◆ Task to complete
When the line with "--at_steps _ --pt" is reached, include it and stop; before that, copy each line of the listing exactly from the first.

Segment Open

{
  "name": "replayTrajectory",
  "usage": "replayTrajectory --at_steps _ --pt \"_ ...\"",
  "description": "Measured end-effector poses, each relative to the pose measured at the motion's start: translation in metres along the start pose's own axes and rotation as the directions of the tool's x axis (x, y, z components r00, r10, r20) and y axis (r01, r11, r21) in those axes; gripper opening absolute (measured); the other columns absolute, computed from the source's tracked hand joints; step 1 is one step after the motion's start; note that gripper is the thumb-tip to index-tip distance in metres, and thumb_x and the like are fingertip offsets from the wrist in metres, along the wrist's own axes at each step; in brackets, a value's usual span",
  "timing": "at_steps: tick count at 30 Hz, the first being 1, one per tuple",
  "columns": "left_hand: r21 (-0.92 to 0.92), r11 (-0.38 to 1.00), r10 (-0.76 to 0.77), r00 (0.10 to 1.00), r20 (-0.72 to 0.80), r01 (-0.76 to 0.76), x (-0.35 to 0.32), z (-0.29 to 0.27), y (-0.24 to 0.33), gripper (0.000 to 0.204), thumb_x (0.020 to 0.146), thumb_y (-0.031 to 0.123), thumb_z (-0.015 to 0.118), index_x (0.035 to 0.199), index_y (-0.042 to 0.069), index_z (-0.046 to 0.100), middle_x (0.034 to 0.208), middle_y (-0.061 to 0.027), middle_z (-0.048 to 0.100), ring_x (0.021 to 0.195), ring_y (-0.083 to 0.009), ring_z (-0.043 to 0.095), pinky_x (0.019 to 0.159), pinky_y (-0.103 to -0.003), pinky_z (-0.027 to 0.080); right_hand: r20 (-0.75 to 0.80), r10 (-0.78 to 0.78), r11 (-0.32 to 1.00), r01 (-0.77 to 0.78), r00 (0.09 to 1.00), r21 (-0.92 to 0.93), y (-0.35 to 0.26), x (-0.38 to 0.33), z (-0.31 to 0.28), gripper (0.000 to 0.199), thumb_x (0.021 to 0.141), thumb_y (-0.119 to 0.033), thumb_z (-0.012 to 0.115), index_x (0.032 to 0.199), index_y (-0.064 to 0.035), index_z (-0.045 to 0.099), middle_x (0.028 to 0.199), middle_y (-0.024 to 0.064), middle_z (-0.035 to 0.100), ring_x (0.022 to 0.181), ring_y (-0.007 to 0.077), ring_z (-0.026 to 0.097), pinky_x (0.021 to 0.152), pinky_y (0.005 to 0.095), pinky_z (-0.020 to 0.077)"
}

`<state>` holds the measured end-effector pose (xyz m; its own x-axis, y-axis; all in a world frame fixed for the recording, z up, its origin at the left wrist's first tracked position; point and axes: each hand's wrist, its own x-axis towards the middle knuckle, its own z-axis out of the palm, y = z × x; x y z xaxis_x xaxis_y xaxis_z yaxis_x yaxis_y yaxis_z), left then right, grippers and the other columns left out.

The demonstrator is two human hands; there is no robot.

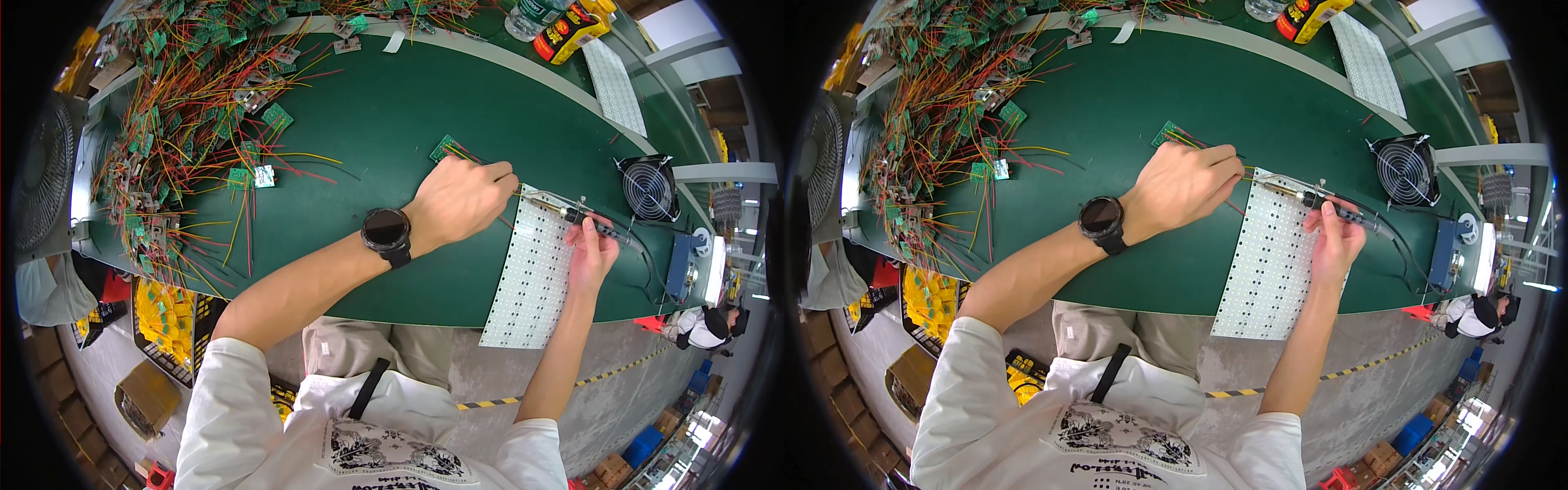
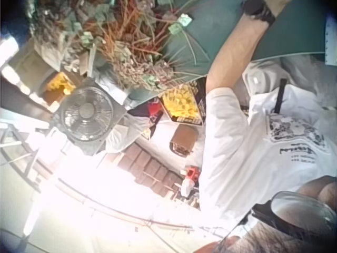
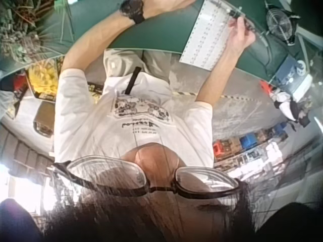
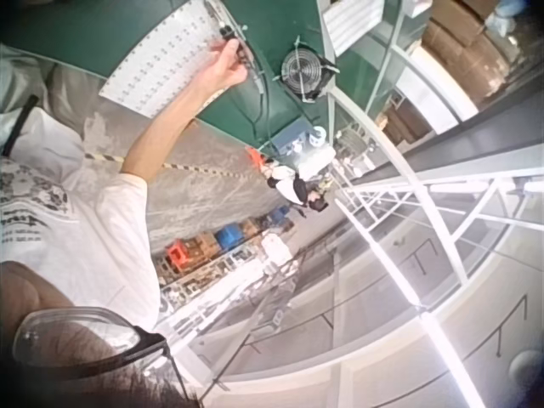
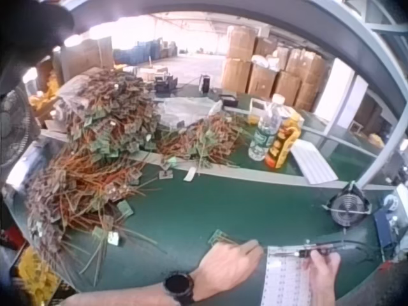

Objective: The person repeatedly takes small circuit boards with wires from a pile and solders their wire ends onto a large circuit board using a soldering iron.

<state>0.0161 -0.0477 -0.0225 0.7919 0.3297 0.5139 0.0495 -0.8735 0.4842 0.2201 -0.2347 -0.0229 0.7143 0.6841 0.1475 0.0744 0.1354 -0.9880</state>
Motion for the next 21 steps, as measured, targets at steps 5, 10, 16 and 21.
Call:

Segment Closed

◆ Reply
{
  "name": "replayTrajectory",
  "usage": "replayTrajectory --at_steps _ --pt \"_ ...\"",

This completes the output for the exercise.